S2 Table A. Correlation between RGE metrics and ΔCBFv in TCD sessions. Strength of correlation indicated by Pearson’s correlation coefficients between ΔCBFv and RGE metrics including bER, ΔPO2, ΔPCO2 and ToB (n=12). Numbers in brackets next to Pearson’s correlation coefficients indicate p values from individual correlation analyses. The bottom row shows the mean values of Fisher Z scores transformed from Pearson’s correlation coefficients in groups. Numbers in brackets next to mean Fisher Z scores indicate p values in the paired comparisons. The correlation between ΔCBFv and bER was significantly larger than those of the correlation between ΔCBFv and the other respiratory metrics in the paired comparisons (p<0.001). bER is the only parameter that consistently showed significantly high correlation with the ΔCBFv measured in LMCA and RMCA.

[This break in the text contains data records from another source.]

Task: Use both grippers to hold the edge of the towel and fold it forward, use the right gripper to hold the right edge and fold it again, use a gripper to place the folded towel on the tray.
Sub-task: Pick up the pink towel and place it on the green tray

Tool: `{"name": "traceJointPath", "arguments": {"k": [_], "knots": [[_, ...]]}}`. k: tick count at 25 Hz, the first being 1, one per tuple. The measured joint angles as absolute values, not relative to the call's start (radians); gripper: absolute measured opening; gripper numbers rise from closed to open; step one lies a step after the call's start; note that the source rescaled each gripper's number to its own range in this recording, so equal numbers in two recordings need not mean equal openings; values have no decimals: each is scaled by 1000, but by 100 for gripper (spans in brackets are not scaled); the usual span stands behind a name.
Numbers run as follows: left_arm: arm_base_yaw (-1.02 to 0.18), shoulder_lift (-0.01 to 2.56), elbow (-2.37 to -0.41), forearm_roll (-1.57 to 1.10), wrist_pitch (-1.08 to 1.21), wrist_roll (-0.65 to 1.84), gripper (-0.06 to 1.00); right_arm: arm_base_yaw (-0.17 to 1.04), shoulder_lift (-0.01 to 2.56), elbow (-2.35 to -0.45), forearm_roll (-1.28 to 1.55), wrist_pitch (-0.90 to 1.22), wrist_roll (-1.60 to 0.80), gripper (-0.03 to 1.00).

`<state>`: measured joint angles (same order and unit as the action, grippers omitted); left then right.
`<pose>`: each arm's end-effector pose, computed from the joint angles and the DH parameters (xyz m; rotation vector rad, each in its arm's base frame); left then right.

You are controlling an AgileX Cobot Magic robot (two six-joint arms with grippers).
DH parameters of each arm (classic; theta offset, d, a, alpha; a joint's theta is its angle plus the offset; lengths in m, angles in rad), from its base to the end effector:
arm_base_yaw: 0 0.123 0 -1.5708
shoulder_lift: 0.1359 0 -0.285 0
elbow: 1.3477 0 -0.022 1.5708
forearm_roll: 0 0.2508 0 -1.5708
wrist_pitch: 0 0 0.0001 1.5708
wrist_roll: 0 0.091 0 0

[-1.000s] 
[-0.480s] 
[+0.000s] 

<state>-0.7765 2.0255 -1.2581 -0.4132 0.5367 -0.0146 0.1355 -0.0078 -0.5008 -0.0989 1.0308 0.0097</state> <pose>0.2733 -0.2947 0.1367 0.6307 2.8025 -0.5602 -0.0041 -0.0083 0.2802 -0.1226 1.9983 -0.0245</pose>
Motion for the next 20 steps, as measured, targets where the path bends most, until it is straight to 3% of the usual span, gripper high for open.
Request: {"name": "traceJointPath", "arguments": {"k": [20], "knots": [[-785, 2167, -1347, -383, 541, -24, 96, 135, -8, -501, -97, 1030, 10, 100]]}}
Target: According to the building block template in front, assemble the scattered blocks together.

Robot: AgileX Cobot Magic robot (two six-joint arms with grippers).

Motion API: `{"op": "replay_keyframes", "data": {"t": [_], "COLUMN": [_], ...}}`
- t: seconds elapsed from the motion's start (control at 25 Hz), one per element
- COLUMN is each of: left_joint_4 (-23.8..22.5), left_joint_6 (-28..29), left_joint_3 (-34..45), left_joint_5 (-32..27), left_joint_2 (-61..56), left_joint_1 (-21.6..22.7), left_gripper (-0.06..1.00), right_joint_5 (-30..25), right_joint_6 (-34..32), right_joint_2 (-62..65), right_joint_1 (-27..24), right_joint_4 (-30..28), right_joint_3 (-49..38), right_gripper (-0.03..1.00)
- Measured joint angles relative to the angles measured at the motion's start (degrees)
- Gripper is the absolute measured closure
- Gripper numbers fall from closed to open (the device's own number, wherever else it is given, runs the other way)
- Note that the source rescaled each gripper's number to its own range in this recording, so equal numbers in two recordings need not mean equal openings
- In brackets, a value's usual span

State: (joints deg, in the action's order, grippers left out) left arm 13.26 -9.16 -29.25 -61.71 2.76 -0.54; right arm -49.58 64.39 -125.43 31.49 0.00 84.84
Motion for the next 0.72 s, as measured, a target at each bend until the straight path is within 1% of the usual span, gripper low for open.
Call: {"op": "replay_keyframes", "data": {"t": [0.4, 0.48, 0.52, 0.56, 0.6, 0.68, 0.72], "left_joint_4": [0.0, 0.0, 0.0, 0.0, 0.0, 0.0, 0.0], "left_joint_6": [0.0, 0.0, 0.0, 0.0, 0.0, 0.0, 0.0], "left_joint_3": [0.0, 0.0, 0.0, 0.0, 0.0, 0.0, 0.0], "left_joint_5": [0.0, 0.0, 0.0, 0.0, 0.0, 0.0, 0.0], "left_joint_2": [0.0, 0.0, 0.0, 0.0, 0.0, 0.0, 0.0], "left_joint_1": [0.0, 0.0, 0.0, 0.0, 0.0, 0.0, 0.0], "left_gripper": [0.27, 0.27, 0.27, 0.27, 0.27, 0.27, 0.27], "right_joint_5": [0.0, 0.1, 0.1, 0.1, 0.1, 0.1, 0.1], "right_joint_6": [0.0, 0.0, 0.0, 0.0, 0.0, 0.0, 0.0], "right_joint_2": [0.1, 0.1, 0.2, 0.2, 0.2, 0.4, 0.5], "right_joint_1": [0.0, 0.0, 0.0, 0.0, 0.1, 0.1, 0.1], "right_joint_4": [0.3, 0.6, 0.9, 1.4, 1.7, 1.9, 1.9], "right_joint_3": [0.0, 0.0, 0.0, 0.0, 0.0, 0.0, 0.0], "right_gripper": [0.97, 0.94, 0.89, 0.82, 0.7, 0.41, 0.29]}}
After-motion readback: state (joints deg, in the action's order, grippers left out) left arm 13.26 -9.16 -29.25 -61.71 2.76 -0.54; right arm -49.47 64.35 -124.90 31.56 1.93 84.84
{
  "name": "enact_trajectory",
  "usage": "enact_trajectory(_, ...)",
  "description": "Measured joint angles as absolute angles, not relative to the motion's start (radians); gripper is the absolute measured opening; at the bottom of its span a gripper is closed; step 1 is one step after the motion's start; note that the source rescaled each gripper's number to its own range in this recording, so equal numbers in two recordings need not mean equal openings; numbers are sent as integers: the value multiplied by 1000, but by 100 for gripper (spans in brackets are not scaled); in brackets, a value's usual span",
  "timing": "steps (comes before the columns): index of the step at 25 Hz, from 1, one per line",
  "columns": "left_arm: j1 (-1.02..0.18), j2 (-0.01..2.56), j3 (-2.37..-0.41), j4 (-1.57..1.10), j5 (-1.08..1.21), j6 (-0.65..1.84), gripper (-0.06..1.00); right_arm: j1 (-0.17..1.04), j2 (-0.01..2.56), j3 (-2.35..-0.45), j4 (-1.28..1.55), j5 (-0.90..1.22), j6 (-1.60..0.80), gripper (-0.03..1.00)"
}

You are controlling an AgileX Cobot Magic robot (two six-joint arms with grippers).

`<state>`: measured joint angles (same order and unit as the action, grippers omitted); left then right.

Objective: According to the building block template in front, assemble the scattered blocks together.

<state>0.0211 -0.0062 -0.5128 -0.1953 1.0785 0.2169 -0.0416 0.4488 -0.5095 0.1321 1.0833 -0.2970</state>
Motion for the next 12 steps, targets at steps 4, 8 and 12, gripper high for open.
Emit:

S2 Table B. Correlation between RGE metrics and ΔBOLD in MRI sessions. Strength of correlation indicated by Pearson’s correlation coefficients between ΔBOLD and RGE metrics including bER, ΔPO2, ΔPCO2 and ToB (n=16). Numbers in brackets next to Pearson’s correlation coefficients indicate p values from individual correlation analyses. The bottom row shows the mean values of Fisher Z scores transformed from Pearson’s correlation coefficients in groups. Numbers in brackets next to mean Fisher Z scores indicate p values in paired comparisons. The correlation between ΔBOLD and bER was significantly larger than those of the correlation between ΔBOLD and the other respiratory metrics in the paired comparisons (p<0.001). bER is the only parameter that consistently showed significantly high correlation with the ΔBOLD measured in LGM, RGM, LWM and RWM.